- [Exercise aim]: For the material below, state how many lines have the word "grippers" in them, with no other words.

..........

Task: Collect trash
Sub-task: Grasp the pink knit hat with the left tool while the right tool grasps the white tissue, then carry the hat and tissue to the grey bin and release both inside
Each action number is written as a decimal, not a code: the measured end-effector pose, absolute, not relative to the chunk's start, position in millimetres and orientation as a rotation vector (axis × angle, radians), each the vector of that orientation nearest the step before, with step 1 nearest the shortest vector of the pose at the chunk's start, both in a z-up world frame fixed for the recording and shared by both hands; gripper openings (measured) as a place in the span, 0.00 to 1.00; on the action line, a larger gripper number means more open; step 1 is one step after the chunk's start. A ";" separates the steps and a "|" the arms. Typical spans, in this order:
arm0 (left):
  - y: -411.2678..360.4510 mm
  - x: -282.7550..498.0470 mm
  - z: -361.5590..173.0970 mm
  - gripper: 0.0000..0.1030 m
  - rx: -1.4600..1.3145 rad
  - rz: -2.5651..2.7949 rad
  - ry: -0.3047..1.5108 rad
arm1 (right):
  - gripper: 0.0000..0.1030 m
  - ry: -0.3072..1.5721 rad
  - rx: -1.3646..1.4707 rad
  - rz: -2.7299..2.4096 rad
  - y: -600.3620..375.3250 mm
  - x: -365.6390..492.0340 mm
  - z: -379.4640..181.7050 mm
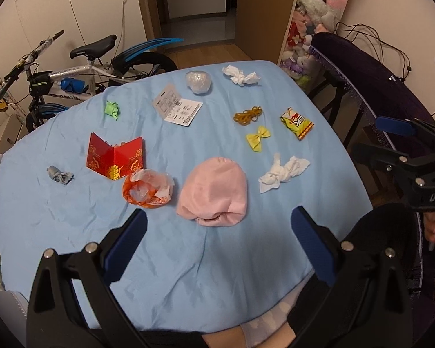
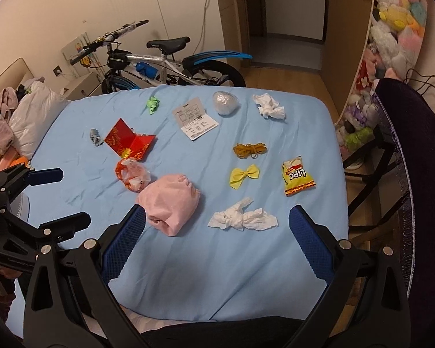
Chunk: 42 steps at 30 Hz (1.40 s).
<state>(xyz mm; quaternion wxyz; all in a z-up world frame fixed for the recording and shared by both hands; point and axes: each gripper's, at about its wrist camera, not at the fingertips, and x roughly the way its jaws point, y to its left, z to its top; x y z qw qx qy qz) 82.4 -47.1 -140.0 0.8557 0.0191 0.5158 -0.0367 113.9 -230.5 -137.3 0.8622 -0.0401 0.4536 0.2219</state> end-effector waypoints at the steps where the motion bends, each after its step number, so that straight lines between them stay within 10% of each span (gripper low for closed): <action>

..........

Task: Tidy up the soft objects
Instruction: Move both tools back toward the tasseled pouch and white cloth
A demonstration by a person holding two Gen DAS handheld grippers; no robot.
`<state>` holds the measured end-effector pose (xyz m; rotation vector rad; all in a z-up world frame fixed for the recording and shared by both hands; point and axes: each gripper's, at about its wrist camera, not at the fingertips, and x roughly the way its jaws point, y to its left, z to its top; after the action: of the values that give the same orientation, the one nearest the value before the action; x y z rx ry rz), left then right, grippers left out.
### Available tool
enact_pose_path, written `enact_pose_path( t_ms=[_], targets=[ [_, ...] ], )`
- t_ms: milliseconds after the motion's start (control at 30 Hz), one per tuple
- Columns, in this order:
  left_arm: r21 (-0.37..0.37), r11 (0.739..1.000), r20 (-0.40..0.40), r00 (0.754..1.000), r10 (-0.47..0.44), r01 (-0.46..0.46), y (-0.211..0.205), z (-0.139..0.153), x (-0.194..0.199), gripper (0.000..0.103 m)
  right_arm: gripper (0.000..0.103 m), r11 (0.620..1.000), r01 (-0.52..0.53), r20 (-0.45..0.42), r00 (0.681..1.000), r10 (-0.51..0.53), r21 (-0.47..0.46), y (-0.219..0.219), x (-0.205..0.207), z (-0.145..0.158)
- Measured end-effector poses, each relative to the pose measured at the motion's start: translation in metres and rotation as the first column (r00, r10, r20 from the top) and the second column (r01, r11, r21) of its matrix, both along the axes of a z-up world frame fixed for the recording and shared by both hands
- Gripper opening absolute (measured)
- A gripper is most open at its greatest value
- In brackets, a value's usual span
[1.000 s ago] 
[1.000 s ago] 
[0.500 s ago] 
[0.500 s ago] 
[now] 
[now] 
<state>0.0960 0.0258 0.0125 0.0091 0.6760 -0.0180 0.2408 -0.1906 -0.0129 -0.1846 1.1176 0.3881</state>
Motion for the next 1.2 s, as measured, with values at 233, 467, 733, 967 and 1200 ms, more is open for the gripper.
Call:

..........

- [Exercise output]: 2